Vampire Most Wanted(55)
“No,” Vincent admitted. “But then I wasn’t really looking for anything specific, and as I said, her thoughts and memories are sort of organized and disorganized at the same time. She . . .”
When his voice trailed off, Marcus followed the man’s gaze to Jackie to find her staring hard at Divine with concentration. She was reading her now, he realized and almost protested, but the donning horror on Jackie’s face stopped him. He watched with a sickening knot growing in his stomach as Jackie paled, then flushed, then paled again, this time actually going a bloodless gray before she suddenly turned away and rushed for the bathroom.
“Well, that can’t be good,” Vincent muttered, hurrying after her as they heard her retching.
Marcus glanced back to Divine and then followed the couple. He watched silently as Vincent held Jackie’s hair back as she lost whatever meal she’d last eaten. He waited as Vincent murmured soothing words and dampened a cloth to wash her now flushed face, then just as he was about to ask what she’d seen, Jackie glanced to him, swallowed, and, voice husky, said, “She isn’t harboring Leonius. She’s one of his victims and the man is an animal. Worse, a monster. The things he did to her, at least the little bit I saw . . .” She shook her head. “She’d never harbor someone like that. He—”
The rest of what she would have said was lost as she turned and retched into the toilet again.
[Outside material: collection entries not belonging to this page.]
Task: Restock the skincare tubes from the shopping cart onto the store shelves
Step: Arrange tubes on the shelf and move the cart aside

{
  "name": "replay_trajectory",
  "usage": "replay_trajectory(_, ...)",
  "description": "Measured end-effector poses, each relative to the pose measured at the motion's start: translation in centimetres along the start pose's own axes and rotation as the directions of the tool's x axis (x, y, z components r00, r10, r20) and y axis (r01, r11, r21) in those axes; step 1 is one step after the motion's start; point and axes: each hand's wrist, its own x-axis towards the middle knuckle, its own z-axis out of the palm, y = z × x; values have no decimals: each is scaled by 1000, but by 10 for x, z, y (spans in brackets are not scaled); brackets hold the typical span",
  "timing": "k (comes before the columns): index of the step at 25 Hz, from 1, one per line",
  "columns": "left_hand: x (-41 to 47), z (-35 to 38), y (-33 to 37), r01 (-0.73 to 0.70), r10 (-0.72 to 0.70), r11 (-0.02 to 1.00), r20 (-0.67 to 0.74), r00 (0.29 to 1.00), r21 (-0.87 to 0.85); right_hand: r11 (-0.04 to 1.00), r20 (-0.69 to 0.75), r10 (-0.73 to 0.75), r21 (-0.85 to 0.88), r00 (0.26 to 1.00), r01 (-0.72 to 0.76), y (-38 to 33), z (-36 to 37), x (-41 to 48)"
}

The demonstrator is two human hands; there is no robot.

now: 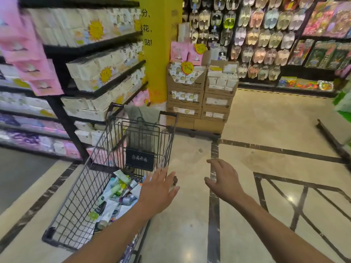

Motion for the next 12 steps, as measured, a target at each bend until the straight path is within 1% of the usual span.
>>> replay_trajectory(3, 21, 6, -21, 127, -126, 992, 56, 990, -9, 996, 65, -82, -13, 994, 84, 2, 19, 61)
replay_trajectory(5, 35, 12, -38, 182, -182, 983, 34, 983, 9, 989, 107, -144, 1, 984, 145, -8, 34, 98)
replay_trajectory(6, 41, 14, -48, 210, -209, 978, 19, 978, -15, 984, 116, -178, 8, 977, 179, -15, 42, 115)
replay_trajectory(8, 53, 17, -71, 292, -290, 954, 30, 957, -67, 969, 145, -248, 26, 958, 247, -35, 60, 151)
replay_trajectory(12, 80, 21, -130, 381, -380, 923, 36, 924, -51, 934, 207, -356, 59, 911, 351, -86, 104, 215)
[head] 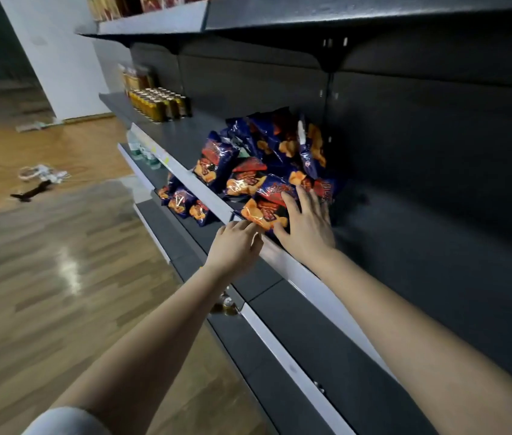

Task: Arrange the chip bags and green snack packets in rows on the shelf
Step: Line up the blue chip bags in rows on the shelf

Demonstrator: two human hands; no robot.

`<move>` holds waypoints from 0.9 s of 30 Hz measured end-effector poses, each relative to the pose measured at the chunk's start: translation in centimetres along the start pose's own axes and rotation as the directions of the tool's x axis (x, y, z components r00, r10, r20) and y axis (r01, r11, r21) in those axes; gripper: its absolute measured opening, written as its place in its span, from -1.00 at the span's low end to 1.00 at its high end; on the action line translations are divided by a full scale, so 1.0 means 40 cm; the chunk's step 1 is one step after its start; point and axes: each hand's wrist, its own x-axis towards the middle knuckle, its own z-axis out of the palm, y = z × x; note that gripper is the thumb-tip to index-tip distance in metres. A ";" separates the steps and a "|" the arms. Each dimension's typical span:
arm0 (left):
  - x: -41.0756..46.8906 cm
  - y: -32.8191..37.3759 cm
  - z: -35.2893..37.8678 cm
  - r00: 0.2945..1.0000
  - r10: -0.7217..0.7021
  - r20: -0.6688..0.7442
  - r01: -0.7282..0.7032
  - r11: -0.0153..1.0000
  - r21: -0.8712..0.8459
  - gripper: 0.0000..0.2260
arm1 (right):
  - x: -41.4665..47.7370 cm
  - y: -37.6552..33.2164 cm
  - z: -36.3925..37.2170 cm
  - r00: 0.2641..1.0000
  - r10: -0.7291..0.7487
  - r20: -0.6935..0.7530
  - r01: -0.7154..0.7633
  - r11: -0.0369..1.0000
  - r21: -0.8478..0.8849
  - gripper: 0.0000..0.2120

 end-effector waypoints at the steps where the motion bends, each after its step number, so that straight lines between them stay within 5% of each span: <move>1: 0.006 -0.023 -0.005 1.000 -0.004 -0.008 0.004 1.000 0.007 -0.72 | 0.019 -0.017 0.014 1.000 -0.005 -0.008 0.005 1.000 -0.004 -0.39; 6: 0.031 -0.127 -0.003 0.999 -0.032 0.009 0.032 0.999 0.022 -0.72 | 0.100 -0.090 0.063 0.995 0.017 -0.102 -0.023 0.998 -0.061 -0.32; 13: 0.052 -0.217 0.033 1.000 -0.022 0.016 0.021 0.999 0.035 -0.75 | 0.164 -0.111 0.123 0.984 0.157 0.082 -0.144 0.978 -0.151 -0.14; 27: 0.078 -0.246 0.077 0.999 0.025 0.030 -0.025 1.000 0.010 -0.74 | 0.197 -0.121 0.133 0.934 0.281 0.219 -0.245 0.953 -0.175 -0.34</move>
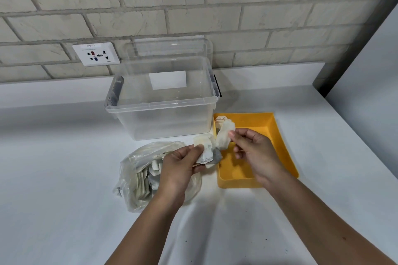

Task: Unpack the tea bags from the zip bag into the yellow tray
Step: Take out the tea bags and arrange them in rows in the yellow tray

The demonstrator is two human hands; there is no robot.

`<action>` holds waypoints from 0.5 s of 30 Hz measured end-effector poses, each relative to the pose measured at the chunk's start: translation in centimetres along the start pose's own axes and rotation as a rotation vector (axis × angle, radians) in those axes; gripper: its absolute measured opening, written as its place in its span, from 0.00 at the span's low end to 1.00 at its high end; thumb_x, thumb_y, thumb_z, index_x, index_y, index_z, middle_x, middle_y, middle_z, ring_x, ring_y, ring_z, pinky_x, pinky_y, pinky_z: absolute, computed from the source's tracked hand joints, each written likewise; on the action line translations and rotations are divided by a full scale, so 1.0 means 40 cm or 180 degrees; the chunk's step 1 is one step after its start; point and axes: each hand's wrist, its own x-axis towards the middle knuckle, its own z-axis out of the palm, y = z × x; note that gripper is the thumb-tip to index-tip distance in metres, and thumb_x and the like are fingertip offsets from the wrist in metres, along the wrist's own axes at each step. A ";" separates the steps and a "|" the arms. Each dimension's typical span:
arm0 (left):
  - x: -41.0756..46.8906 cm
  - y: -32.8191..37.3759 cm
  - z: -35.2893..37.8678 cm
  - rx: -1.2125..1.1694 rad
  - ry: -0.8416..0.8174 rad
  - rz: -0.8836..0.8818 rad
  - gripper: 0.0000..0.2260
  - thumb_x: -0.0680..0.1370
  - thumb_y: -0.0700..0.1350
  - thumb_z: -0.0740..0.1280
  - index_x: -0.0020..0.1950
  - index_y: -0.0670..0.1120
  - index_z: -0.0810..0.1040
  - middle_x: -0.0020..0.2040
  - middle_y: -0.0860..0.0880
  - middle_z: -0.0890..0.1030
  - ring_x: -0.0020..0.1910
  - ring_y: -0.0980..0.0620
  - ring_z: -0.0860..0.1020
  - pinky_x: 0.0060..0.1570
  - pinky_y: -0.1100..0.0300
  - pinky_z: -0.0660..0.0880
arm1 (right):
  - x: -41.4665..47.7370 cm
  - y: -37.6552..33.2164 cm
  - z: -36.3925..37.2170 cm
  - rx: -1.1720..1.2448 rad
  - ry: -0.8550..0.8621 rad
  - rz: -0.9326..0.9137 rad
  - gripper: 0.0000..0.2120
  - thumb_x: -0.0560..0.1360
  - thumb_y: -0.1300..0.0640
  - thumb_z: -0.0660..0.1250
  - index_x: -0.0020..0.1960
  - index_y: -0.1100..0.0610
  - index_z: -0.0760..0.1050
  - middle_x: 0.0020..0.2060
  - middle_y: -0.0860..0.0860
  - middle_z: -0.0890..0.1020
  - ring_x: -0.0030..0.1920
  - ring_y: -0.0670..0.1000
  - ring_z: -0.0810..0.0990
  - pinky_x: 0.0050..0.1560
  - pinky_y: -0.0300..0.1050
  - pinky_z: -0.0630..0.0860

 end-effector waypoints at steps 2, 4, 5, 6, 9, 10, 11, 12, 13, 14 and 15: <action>0.008 -0.002 -0.011 0.0050 0.0042 0.0003 0.06 0.78 0.40 0.70 0.47 0.40 0.86 0.44 0.42 0.87 0.43 0.48 0.85 0.45 0.60 0.83 | 0.047 -0.003 -0.027 -0.0183 0.0049 0.0003 0.03 0.75 0.59 0.71 0.49 0.58 0.80 0.33 0.50 0.79 0.29 0.45 0.73 0.29 0.38 0.73; 0.013 -0.003 -0.021 0.0132 0.0060 0.0009 0.06 0.78 0.41 0.70 0.47 0.40 0.86 0.44 0.43 0.87 0.45 0.47 0.86 0.49 0.58 0.82 | 0.095 0.005 -0.045 -0.0559 -0.0016 0.0115 0.04 0.76 0.60 0.70 0.50 0.59 0.79 0.35 0.52 0.80 0.30 0.47 0.75 0.29 0.38 0.75; 0.014 -0.004 -0.025 0.0164 0.0054 0.0011 0.06 0.78 0.42 0.70 0.47 0.40 0.86 0.44 0.44 0.87 0.46 0.46 0.86 0.51 0.57 0.82 | 0.117 0.012 -0.048 -0.0785 -0.0062 0.0190 0.05 0.76 0.60 0.70 0.50 0.59 0.79 0.35 0.53 0.81 0.30 0.47 0.76 0.29 0.39 0.76; 0.016 -0.005 -0.028 0.0187 0.0039 0.0009 0.07 0.78 0.42 0.70 0.47 0.41 0.86 0.44 0.44 0.87 0.46 0.46 0.86 0.52 0.56 0.81 | 0.140 0.022 -0.049 -0.0965 -0.0115 0.0266 0.04 0.76 0.61 0.70 0.50 0.60 0.78 0.35 0.54 0.80 0.30 0.48 0.77 0.30 0.40 0.78; 0.023 -0.006 -0.031 0.0198 -0.0013 -0.0001 0.07 0.78 0.42 0.70 0.46 0.41 0.86 0.44 0.45 0.87 0.46 0.46 0.86 0.52 0.56 0.81 | 0.194 0.055 -0.038 -0.1264 -0.0242 0.0415 0.03 0.75 0.63 0.71 0.45 0.59 0.77 0.33 0.56 0.80 0.29 0.51 0.78 0.33 0.45 0.80; 0.026 -0.006 -0.031 0.0190 -0.0025 -0.0003 0.06 0.78 0.42 0.70 0.46 0.41 0.86 0.44 0.45 0.87 0.46 0.47 0.86 0.51 0.56 0.81 | 0.209 0.063 -0.033 -0.1366 -0.0233 0.0409 0.03 0.75 0.63 0.71 0.44 0.59 0.76 0.33 0.56 0.81 0.30 0.51 0.78 0.35 0.46 0.81; 0.029 -0.006 -0.031 0.0180 -0.0036 -0.0007 0.06 0.78 0.42 0.70 0.46 0.42 0.87 0.44 0.45 0.87 0.45 0.48 0.86 0.50 0.57 0.81 | 0.220 0.069 -0.028 -0.1433 -0.0203 0.0376 0.04 0.75 0.64 0.71 0.44 0.59 0.76 0.33 0.56 0.81 0.30 0.52 0.79 0.38 0.48 0.82; 0.031 -0.005 -0.031 0.0169 -0.0047 -0.0016 0.06 0.78 0.42 0.70 0.46 0.42 0.87 0.44 0.45 0.87 0.45 0.48 0.85 0.49 0.58 0.82 | 0.229 0.074 -0.024 -0.1461 -0.0161 0.0324 0.04 0.75 0.64 0.71 0.44 0.59 0.76 0.34 0.56 0.81 0.31 0.52 0.79 0.39 0.48 0.82; 0.035 -0.005 -0.033 0.0160 -0.0055 -0.0028 0.06 0.78 0.42 0.71 0.46 0.42 0.87 0.44 0.45 0.87 0.44 0.49 0.85 0.49 0.59 0.82 | 0.237 0.076 -0.019 -0.1462 -0.0119 0.0272 0.04 0.75 0.63 0.71 0.44 0.59 0.76 0.34 0.56 0.81 0.32 0.52 0.80 0.39 0.48 0.82; 0.037 -0.006 -0.035 0.0146 -0.0068 -0.0043 0.06 0.78 0.42 0.71 0.46 0.42 0.87 0.44 0.44 0.87 0.44 0.49 0.85 0.49 0.59 0.83 | 0.244 0.081 -0.015 -0.1454 -0.0075 0.0230 0.04 0.75 0.63 0.71 0.44 0.59 0.76 0.35 0.56 0.82 0.32 0.52 0.80 0.39 0.48 0.82; 0.039 -0.006 -0.037 0.0120 -0.0083 -0.0058 0.07 0.78 0.42 0.70 0.47 0.41 0.86 0.45 0.44 0.87 0.44 0.49 0.85 0.49 0.59 0.83 | 0.249 0.083 -0.012 -0.1450 -0.0036 0.0201 0.04 0.75 0.63 0.71 0.44 0.59 0.76 0.35 0.56 0.82 0.32 0.52 0.81 0.39 0.48 0.83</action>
Vincent immediately dropped the cloth he’d used to wipe her face, slid his arm around her shoulders again, and murmured soothingly as he held her hair back. Marcus turned away from the scene to peer at Divine in the bed, wondering what the hell Jackie had seen.
Twelve
Divine woke up making a strangled sound she recognized at once as a scream caught in her throat. She’d woken up like that many times over the years. She used to wake up like that daily, surfacing from nightmares that claimed her while she slept. But they’d waned over the centuries and millennia. She rarely had them anymore. She supposed it was the pain of healing that had brought them back now.
Pushing the dark memories determinedly from her consciousness, Divine concentrated on the here and now instead, taking careful note of the room she was in. It was the same rose-colored room Jackie and Vincent had shown her to before chaining her down so she wouldn’t hurt herself and giving her the bagged blood. The chains were gone now, she noted, probably removed once the worst of the healing had ended.
That was a good sign, she decided. It meant they had no idea she was the Basha Argeneau they were looking for.
Sighing, Divine sat up, pushed the sheets aside and grimaced at her bloodstained clothes. She looked like a two-year-old wearing her last meal. Wrinkling her nose with distaste at the nasty dry stuff, she slid out of bed and then headed for the bathroom Jackie had pointed out earlier. She’d considered showering and stripping then, but it had seemed a waste of time at that point when she knew that the healing would leave her feeling slimy and dirty anyway. It always did as impurities and damaged tissue were broken down and pushed out through the pores.
Jackie and Vincent would probably have to throw out the linens and beds she and Marcus had lain in while healing . . . unless they had really good bed protectors. She hoped they did. She’d hate to think she’d cost them anything. Maybe she should give them money for their trouble, Divine thought as she turned on the shower and stripped off her clothes.
The warm water pounding down on her head and body went a long way toward clearing away the last of the darkness at the corners of her mind. Divine hated the nightmares that occasionally plagued her. It was bad enough to have suffered what she had once; having nightmares about it just seemed to her like her own mind continuing the torture originally visited on her by Leonius Livius. She didn’t deserve that. No one did. That being the case, she’d learned to give the nightmares as little room as possible in her waking mind. On waking, she always pushed them back into an imagined closet in her head and firmly closed the door. To her mind it was the only way to handle it.